* **TASK PROMPT**
I would like the records restated word for word, without the pictures.

(ENTRIES SHOWN Opens)

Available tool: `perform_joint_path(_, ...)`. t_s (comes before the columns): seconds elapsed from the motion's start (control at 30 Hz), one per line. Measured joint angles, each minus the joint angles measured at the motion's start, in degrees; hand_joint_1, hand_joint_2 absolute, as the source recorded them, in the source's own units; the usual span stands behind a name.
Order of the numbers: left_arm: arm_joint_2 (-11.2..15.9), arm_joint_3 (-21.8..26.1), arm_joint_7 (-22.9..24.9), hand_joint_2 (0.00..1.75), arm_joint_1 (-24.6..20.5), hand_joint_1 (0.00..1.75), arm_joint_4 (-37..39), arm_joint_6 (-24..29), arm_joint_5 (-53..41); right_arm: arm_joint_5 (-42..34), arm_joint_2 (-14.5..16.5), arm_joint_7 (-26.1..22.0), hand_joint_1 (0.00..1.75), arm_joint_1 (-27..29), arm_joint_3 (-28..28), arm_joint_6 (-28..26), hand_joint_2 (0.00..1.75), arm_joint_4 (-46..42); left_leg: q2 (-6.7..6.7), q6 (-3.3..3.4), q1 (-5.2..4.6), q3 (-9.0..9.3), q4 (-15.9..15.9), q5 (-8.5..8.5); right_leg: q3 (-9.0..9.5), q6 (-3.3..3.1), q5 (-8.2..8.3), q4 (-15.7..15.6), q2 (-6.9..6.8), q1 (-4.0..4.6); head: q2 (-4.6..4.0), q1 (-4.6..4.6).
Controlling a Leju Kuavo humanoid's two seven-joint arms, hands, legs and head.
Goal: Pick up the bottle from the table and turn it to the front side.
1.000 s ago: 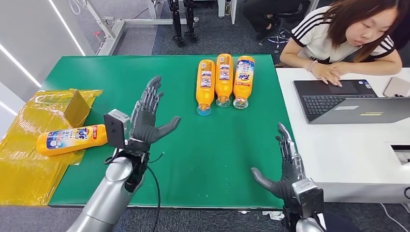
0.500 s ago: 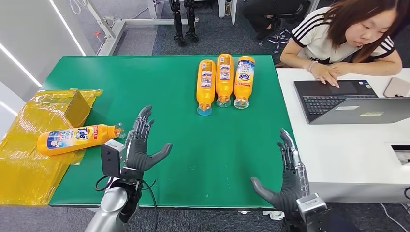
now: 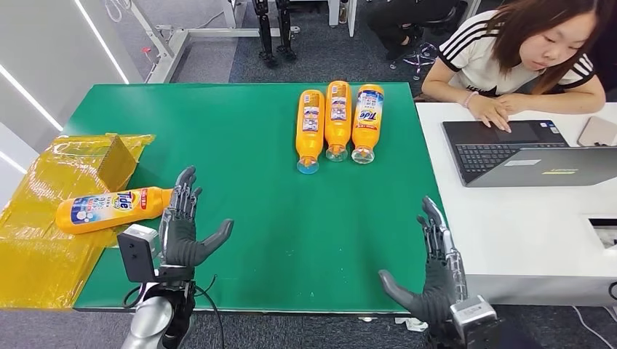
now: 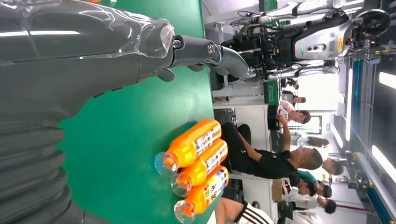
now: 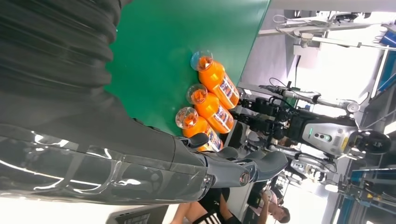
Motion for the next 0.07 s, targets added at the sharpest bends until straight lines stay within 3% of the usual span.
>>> perform_joint_path(0.07, -0.01, 0.27, 0.14, 1.75, 0.37, 0.00, -0.48, 0.01, -0.47, 0.28, 0.01, 0.30, 0.00, 0.37, -0.01, 0.03, 1.75, -0.60, 0.00, 0.00, 0.00, 0.00, 0.00, 0.00, 0.00, 0.00, 0.00, 0.00, 0.00, 0.00, 0.00, 0.00)
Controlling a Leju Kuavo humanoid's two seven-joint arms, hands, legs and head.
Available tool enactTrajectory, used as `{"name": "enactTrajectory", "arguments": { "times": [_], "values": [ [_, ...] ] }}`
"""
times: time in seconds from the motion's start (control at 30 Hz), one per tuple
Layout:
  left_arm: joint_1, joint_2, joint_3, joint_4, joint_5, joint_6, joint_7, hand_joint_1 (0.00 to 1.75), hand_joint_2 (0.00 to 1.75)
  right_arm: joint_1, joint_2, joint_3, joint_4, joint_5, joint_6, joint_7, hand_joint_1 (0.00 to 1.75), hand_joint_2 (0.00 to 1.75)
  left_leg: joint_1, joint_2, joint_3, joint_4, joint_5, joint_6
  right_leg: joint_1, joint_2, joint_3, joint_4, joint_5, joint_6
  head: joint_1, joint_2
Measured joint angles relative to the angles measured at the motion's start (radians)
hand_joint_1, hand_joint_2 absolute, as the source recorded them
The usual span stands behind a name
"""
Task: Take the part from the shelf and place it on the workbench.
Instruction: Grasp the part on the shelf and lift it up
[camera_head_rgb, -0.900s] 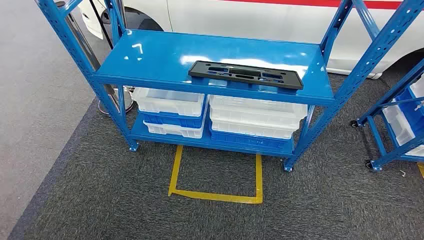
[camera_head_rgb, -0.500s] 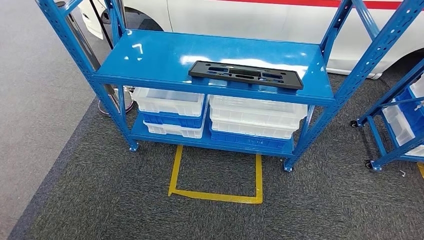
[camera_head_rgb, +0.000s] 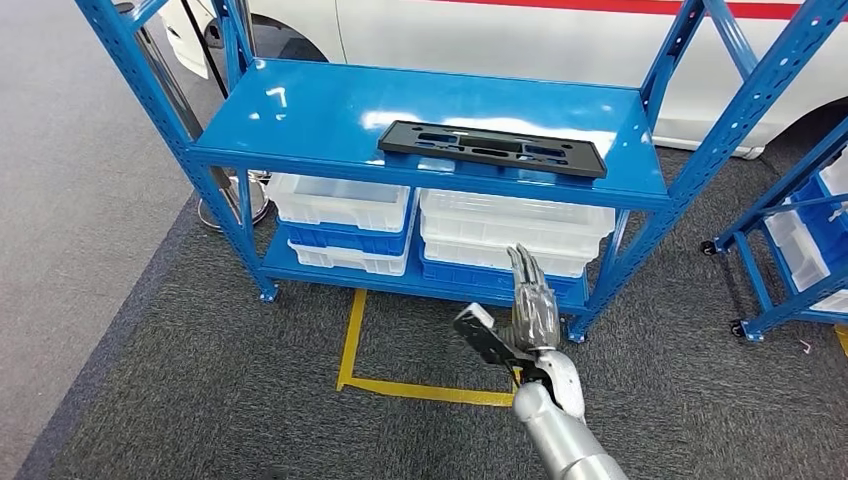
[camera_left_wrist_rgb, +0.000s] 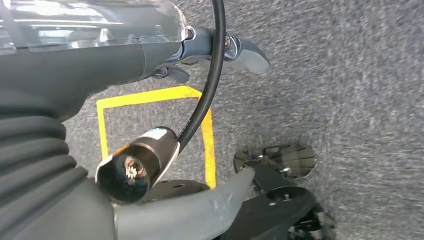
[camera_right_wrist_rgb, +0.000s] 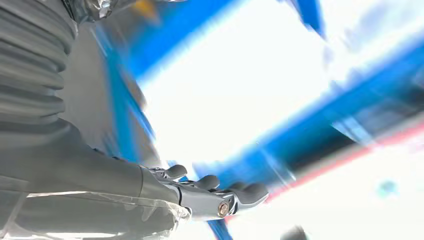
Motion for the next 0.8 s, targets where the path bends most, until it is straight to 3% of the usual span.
{"name": "enactTrajectory", "arguments": {
  "times": [0.2,0.6,0.8],
  "values": [
    [0.008,-0.004,-0.008,0.006,-0.019,-0.005,0.035,0.00,0.00,0.053,-0.007,0.162,-0.204,0.290,-0.057,0.063,0.00,1.75,0.000,-0.001,-0.004,0.000,-0.001,0.000,0.000,0.000,-0.003,0.000,0.000,0.000,0.000,0.000],
    [0.008,-0.004,-0.017,0.008,-0.016,0.001,0.031,0.00,0.00,0.084,-0.019,0.243,-0.307,0.377,-0.057,0.077,0.00,1.75,0.000,-0.001,-0.005,0.001,-0.001,0.000,0.000,0.000,-0.004,0.000,0.001,0.001,0.000,0.000],
    [-0.004,-0.002,-0.018,0.008,-0.035,-0.015,0.021,0.00,0.00,0.061,-0.042,0.331,-0.293,0.420,-0.035,0.146,0.00,1.75,0.000,-0.001,-0.006,0.001,-0.001,0.000,0.000,0.000,-0.004,0.000,0.001,0.001,0.000,0.000]
  ]
}}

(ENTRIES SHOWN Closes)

* **SOLVED EXERCISE**
Available tool: `perform_joint_path(_, ...)`. t_s (comes before the columns): seconds elapsed from the motion's start (control at 30 Hz), one per line. Measured joint angles, each minus the joint angles measured at the motion's start, in degrees; hand_joint_1, hand_joint_2 absolute, as the source recorded them, in the source's own units; the usual span stands behind a name.
Order of the numbers: left_arm: arm_joint_2 (-11.2..15.9), arm_joint_3 (-21.8..26.1), arm_joint_7 (-22.9..24.9), hand_joint_2 (0.00..1.75), arm_joint_1 (-24.6..20.5), hand_joint_1 (0.00..1.75), arm_joint_4 (-37..39), arm_joint_6 (-24..29), arm_joint_5 (-53..41); right_arm: arm_joint_5 (-42..34), arm_joint_2 (-14.5..16.5), arm_joint_7 (-26.1..22.0), hand_joint_1 (0.00..1.75), arm_joint_1 (-27..29), arm_joint_3 (-28..28), arm_joint_6 (-28..26), hand_joint_2 (0.00..1.75), arm_joint_4 (-46..42); left_leg: q2 (-6.7..6.7), q6 (-3.3..3.4), q1 (-5.2..4.6), q3 (-9.0..9.3), q4 (-15.9..15.9), q5 (-8.5..8.5); right_leg: q3 (-9.0..9.5), q6 (-3.3..3.1), q5 (-8.2..8.3), q4 (-15.7..15.6), q2 (-6.9..6.8), q1 (-4.0..4.6); head: q2 (-4.6..4.0), q1 (-4.6..4.6).
Controlling a Leju Kuavo humanoid's two seven-joint arms, hands, legs and head.
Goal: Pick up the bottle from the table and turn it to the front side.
1.000 s ago: 
0.500 s ago: 
now: 
now: 
now: 
Motion for the next 0.07 s, targets added at the sharpest bends until straight lines stay within 3% of the usual span.
>>> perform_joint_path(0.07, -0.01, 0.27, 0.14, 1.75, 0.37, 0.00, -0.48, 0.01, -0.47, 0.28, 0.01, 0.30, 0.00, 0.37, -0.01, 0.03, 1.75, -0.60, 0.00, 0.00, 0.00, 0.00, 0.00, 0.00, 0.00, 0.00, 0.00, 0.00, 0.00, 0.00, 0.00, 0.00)
Controlling a Leju Kuavo humanoid's two seven-joint arms, hands, legs and head.
Available tool enactTrajectory, used as `{"name": "enactTrajectory", "arguments": { "times": [_], "values": [ [_, ...] ] }}`
"""
times: time in seconds from the motion's start (control at 30 Hz), one per tuple
Layout:
  left_arm: joint_1, joint_2, joint_3, joint_4, joint_5, joint_6, joint_7, hand_joint_1 (0.00 to 1.75), hand_joint_2 (0.00 to 1.75)
  right_arm: joint_1, joint_2, joint_3, joint_4, joint_5, joint_6, joint_7, hand_joint_1 (0.00 to 1.75), hand_joint_2 (0.00 to 1.75)
  left_leg: joint_1, joint_2, joint_3, joint_4, joint_5, joint_6
  right_leg: joint_1, joint_2, joint_3, joint_4, joint_5, joint_6
  head: joint_1, joint_2
Measured joint angles relative to the angles measured at the motion's start (radians)
hand_joint_1, hand_joint_2 absolute, as the source recorded them
The usual span stands behind a name
"""
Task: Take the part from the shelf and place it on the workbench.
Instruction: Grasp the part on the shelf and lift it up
[camera_head_rgb, -0.900s] 
[camera_head_rgb, -0.500s] 
[camera_head_rgb, +0.000s] 
[camera_left_wrist_rgb, +0.000s] 
[camera_right_wrist_rgb, +0.000s] 
Motion for the next 0.8 s, targets where the path bends most, until it is straight to 3% of the usual span.
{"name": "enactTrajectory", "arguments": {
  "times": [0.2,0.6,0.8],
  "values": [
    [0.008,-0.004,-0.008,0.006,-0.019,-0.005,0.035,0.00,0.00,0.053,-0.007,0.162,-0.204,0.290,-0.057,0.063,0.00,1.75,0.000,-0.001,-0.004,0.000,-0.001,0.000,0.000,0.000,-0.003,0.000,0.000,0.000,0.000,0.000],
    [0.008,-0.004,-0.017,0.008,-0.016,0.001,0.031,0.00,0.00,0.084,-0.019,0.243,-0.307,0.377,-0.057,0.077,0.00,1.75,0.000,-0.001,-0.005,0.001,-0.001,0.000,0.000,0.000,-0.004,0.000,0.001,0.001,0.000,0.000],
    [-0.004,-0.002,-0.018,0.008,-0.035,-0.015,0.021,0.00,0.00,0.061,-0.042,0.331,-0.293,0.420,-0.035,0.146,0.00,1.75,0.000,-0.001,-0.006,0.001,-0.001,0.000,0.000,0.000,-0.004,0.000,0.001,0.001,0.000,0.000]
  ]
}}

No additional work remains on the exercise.